PROMPT ▸ After locating the line that contains "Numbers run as" in the data below, set down exactly that line and each one after it through the line that contains "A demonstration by", and nothing more.

= = = =

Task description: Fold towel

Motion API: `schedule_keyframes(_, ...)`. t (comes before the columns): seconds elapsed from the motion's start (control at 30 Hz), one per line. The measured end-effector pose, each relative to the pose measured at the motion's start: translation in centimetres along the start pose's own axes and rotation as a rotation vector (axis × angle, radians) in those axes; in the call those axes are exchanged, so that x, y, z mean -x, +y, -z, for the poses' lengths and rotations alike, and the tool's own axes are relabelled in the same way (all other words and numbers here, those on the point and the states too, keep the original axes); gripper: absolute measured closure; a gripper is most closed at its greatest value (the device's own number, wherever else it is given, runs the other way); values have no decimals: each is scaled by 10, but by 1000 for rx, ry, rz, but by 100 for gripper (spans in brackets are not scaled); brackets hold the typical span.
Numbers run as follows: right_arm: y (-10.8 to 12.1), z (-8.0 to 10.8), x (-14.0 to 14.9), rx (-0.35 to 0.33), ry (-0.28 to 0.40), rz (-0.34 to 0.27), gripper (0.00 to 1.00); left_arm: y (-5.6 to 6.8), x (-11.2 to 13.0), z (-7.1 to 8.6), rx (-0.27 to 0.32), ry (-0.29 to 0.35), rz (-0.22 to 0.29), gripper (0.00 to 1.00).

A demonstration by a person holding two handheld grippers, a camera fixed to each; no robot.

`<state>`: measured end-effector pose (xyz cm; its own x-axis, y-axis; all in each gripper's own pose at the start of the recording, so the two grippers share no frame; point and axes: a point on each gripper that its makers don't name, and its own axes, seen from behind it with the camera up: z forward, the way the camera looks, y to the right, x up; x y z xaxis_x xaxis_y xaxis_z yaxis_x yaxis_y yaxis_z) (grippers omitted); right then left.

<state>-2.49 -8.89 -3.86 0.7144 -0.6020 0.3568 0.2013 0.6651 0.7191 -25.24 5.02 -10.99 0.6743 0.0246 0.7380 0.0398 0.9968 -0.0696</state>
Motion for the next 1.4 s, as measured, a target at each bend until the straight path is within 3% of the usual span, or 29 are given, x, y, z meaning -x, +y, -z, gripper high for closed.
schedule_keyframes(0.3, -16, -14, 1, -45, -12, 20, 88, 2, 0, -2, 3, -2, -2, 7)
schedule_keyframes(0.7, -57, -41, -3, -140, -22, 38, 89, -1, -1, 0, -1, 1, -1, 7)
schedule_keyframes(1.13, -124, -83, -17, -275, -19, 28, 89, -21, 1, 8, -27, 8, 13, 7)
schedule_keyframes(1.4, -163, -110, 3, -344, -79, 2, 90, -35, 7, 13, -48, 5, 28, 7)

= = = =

RESPONSE TO THE TASK ▸
Numbers run as follows: right_arm: y (-10.8 to 12.1), z (-8.0 to 10.8), x (-14.0 to 14.9), rx (-0.35 to 0.33), ry (-0.28 to 0.40), rz (-0.34 to 0.27), gripper (0.00 to 1.00); left_arm: y (-5.6 to 6.8), x (-11.2 to 13.0), z (-7.1 to 8.6), rx (-0.27 to 0.32), ry (-0.29 to 0.35), rz (-0.22 to 0.29), gripper (0.00 to 1.00).

A demonstration by a person holding two handheld grippers, a camera fixed to each; no robot.

This exercise has no more to it.